## What you are asked to do
The reply should contain every line of the data, repeated exactly, and no pictures.

━━ Data section

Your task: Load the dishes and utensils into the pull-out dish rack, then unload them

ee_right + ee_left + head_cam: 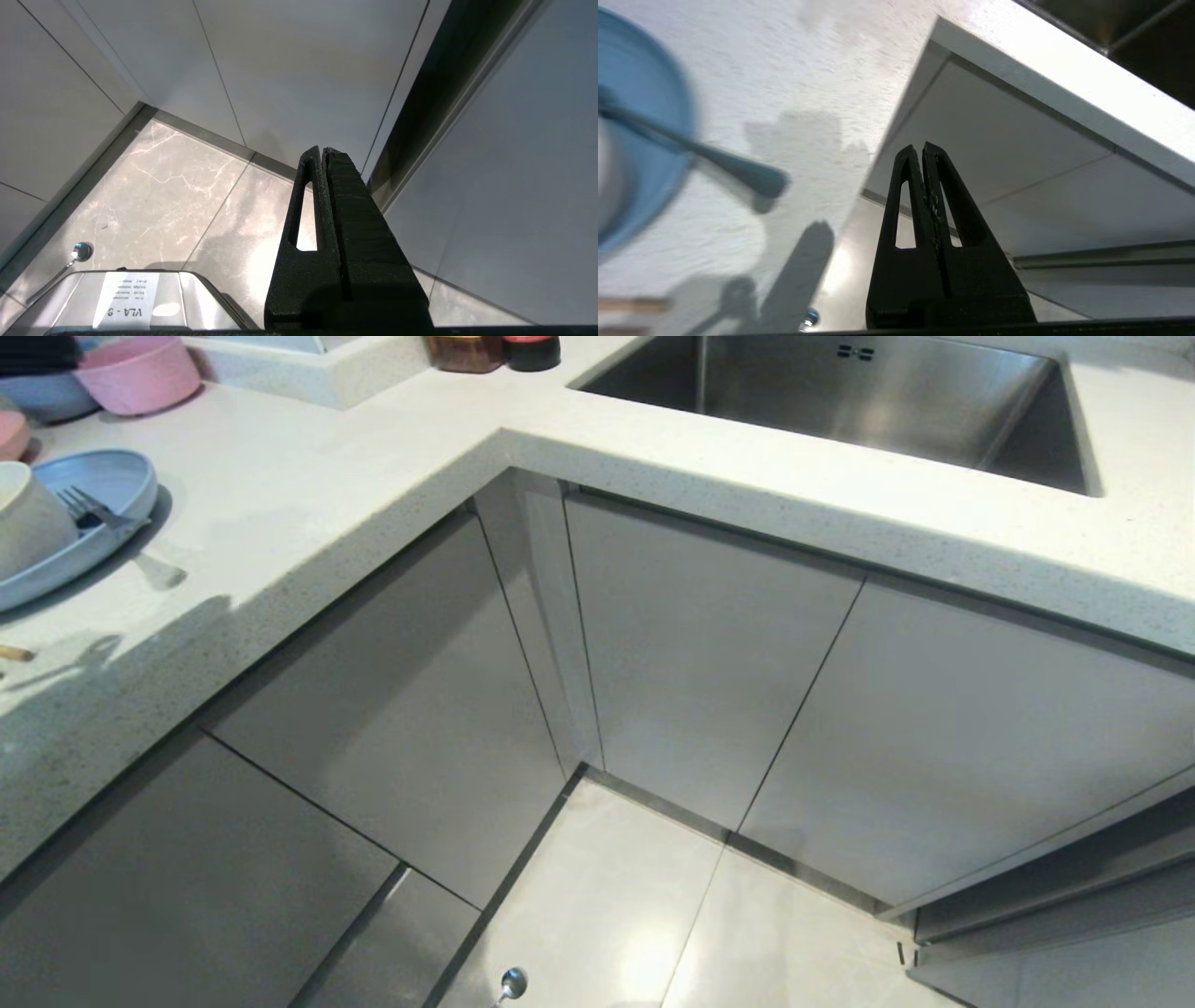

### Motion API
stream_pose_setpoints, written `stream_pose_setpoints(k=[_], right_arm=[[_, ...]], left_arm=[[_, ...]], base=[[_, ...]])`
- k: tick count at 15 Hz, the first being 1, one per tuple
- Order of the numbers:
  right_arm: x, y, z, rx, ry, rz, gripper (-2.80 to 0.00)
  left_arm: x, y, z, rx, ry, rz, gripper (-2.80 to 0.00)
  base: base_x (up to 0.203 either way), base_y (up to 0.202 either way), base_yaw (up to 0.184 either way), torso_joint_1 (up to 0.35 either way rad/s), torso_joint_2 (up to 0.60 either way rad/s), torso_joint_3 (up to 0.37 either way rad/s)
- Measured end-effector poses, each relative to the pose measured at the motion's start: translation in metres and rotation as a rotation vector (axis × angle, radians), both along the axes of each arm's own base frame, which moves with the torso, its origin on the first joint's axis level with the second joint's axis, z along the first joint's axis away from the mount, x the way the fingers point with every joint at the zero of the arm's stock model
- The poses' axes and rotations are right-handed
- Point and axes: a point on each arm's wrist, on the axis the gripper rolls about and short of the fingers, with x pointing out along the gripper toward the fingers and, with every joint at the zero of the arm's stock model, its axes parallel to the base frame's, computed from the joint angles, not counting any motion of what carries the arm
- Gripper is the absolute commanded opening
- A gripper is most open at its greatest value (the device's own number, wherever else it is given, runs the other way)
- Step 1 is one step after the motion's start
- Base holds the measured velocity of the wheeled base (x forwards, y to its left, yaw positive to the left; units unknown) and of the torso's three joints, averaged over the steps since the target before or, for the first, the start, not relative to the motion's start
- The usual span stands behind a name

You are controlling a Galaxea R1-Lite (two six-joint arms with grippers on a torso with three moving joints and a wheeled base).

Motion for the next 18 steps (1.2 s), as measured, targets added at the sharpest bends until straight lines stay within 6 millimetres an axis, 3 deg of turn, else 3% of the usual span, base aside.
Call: stream_pose_setpoints(k=[4, 9, 16, 18], right_arm=[[0.000, 0.000, 0.000, 0.000, 0.000, 0.000, -2.80], [0.000, 0.000, 0.000, 0.000, 0.000, 0.000, -2.80], [0.000, 0.000, 0.000, 0.000, 0.000, 0.000, -2.80], [0.000, 0.000, 0.000, 0.000, 0.000, 0.000, -2.80]], left_arm=[[-0.045, 0.034, -0.008, 0.044, -0.124, 0.023, -2.80], [-0.105, 0.042, -0.028, 0.230, -0.239, 0.103, -2.80], [-0.152, 0.042, -0.125, 0.251, -0.214, 0.329, -2.80], [-0.156, 0.043, -0.159, 0.246, -0.221, 0.385, -2.80]], base=[[0.000, 0.000, 0.000, 0.000, 0.00, 0.000], [0.000, 0.000, 0.000, 0.000, 0.00, 0.000], [0.000, 0.000, 0.000, 0.000, 0.00, 0.000], [0.000, 0.000, 0.000, 0.000, 0.00, 0.000]])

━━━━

## Answer to this task
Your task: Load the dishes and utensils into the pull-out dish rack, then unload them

ee_right + ee_left + head_cam: 

### Motion API
stream_pose_setpoints, written `stream_pose_setpoints(k=[_], right_arm=[[_, ...]], left_arm=[[_, ...]], base=[[_, ...]])`
- k: tick count at 15 Hz, the first being 1, one per tuple
- Order of the numbers:
  right_arm: x, y, z, rx, ry, rz, gripper (-2.80 to 0.00)
  left_arm: x, y, z, rx, ry, rz, gripper (-2.80 to 0.00)
  base: base_x (up to 0.203 either way), base_y (up to 0.202 either way), base_yaw (up to 0.184 either way), torso_joint_1 (up to 0.35 either way rad/s), torso_joint_2 (up to 0.60 either way rad/s), torso_joint_3 (up to 0.37 either way rad/s)
- Measured end-effector poses, each relative to the pose measured at the motion's start: translation in metres and rotation as a rotation vector (axis × angle, radians), both along the axes of each arm's own base frame, which moves with the torso, its origin on the first joint's axis level with the second joint's axis, z along the first joint's axis away from the mount, x the way the fingers point with every joint at the zero of the arm's stock model
- The poses' axes and rotations are right-handed
- Point and axes: a point on each arm's wrist, on the axis the gripper rolls about and short of the fingers, with x pointing out along the gripper toward the fingers and, with every joint at the zero of the arm's stock model, its axes parallel to the base frame's, computed from the joint angles, not counting any motion of what carries the arm
- Gripper is the absolute commanded opening
- A gripper is most open at its greatest value (the device's own number, wherever else it is given, runs the other way)
- Step 1 is one step after the motion's start
- Base holds the measured velocity of the wheeled base (x forwards, y to its left, yaw positive to the left; units unknown) and of the torso's three joints, averaged over the steps since the target before or, for the first, the start, not relative to the motion's start
- The usual span stands behind a name

You are controlling a Galaxea R1-Lite (two six-joint arms with grippers on a torso with three moving joints and a wheeled base).

Motion for the next 18 steps (1.2 s), as measured, targets added at the sharpest bends until straight lines stay within 6 millimetres an axis, 3 deg of turn, else 3% of the usual span, base aside.
Call: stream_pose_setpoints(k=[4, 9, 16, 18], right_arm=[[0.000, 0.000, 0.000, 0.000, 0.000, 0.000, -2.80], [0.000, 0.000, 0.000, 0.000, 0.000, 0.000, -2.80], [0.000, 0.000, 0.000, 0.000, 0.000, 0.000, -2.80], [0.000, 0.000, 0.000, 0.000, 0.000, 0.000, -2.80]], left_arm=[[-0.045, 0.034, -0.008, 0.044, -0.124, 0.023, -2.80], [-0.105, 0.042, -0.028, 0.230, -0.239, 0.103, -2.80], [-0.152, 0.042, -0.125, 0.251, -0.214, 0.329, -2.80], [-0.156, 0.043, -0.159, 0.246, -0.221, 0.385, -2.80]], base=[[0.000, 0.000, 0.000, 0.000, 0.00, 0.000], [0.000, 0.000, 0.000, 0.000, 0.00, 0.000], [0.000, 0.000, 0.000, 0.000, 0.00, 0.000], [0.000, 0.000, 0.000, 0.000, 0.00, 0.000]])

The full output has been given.